I'd look into it a bit more, if the rotor bearings is shot, the crown gear will push away / drop and lose contact with the pinion.


----------



## Goatman (Jun 11, 2010)

I do not believe it is the arms as they seem to stay on track. I think it could be your rotor bearing. When it gets too cold to work outside I'll dig in and see what I can find! Thanks for your guys comments!


----------



## Goatman (Jun 11, 2010)

Anyone know of a good way to remove a old rusty roll pin? Should I just heat it until it's cherry red??


----------



## Shetland Sheepdog (Mar 31, 2011)

Goatman said:


> Anyone know of a good way to remove a old rusty roll pin? Should I just heat it until it's cherry red??


You should be able to drive it (them) out with an appropiate sized punch. Be aware that most are a roll pin inside of a larger roll pin, and in some cases 3 roll pins inside of each other!! You will not be able to drive them all at once, but will need to drive the smallest out, and the next larger and so on!

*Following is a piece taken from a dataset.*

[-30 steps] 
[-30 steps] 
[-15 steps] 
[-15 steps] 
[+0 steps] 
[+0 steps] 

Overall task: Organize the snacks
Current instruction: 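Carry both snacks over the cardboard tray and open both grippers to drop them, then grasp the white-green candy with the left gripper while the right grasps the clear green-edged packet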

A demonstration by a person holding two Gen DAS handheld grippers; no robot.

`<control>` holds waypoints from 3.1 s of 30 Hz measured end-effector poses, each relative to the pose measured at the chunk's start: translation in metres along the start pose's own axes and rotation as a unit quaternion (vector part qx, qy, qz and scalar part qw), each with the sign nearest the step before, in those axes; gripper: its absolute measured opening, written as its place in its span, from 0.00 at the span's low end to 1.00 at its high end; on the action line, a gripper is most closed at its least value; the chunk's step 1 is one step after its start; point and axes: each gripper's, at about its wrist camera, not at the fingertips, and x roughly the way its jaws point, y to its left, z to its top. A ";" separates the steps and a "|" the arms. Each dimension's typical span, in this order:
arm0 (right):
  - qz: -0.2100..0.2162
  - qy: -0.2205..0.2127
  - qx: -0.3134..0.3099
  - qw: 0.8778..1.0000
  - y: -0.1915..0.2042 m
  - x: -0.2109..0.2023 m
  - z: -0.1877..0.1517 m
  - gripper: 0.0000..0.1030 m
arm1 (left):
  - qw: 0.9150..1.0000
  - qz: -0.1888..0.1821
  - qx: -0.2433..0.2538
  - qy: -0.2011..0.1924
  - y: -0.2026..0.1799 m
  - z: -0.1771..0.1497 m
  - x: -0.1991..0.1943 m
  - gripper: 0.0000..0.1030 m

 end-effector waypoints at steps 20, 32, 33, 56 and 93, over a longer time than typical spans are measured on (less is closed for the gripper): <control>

Ask me how i know! I rebuilt the center of my GA 300 GM a few years ago. New arbor, new top housing, new ring gear new pinion gear, new bearings, new seals. etc!

Hope this helps, Dave


----------



## Goatman (Jun 11, 2010)

Thanks Dave! There was two in mine. I had almost the right size punches but was unable to get them to budge, so I resorted to the heating torch. After a while of heating they came on out. Now I've just got to get the king pin? to drop out. I may be in contact with you as I continue to dig in as you've have the experience!


----------



## gradyjohn (Jul 17, 2012)

Isn't a Krone easier to fix??


----------



## Goatman (Jun 11, 2010)

Never looked too close at a Krone. They don't have dealer network like Kuhn does here. -Any thoughts on how to get that king pin to drop out of my rake??


----------



## Shetland Sheepdog (Mar 31, 2011)

Mine was mushroomed at the top by a PO. Had to do some grinding and Emery Cloth work, as well as WD40 and oil! Installed a new one when re-assembling! The old one had been cut off as well as mushroomed!


----------



## gradyjohn (Jul 17, 2012)

After you remove the bolts from the housing does the cam arm not come out at an angle?


----------



## Shetland Sheepdog (Mar 31, 2011)

Sorry, Memory's a li'l fuzzy on that!


----------



## Goatman (Jun 11, 2010)

Got the king pin to drop out!! soaked it with WD40 and didn't have time to work on it for 2 days. Decided to work on it last night and it dropped out with a little twisting and forcing. I figured out the reason that my rake wasn't turning. All the bolts to the horizontal gear had worked their way out. I still think there might be a bearing out on the bottom which would explain the 'flop' i had in the rake.


----------



## deer creek (Oct 26, 2014)

WHICH horizontal gear MINE DOING THE SAME THING I CAN TAKE ROLL PIN OUT OF HOUSEING AND LET IT DOWN AND IT WORKS


----------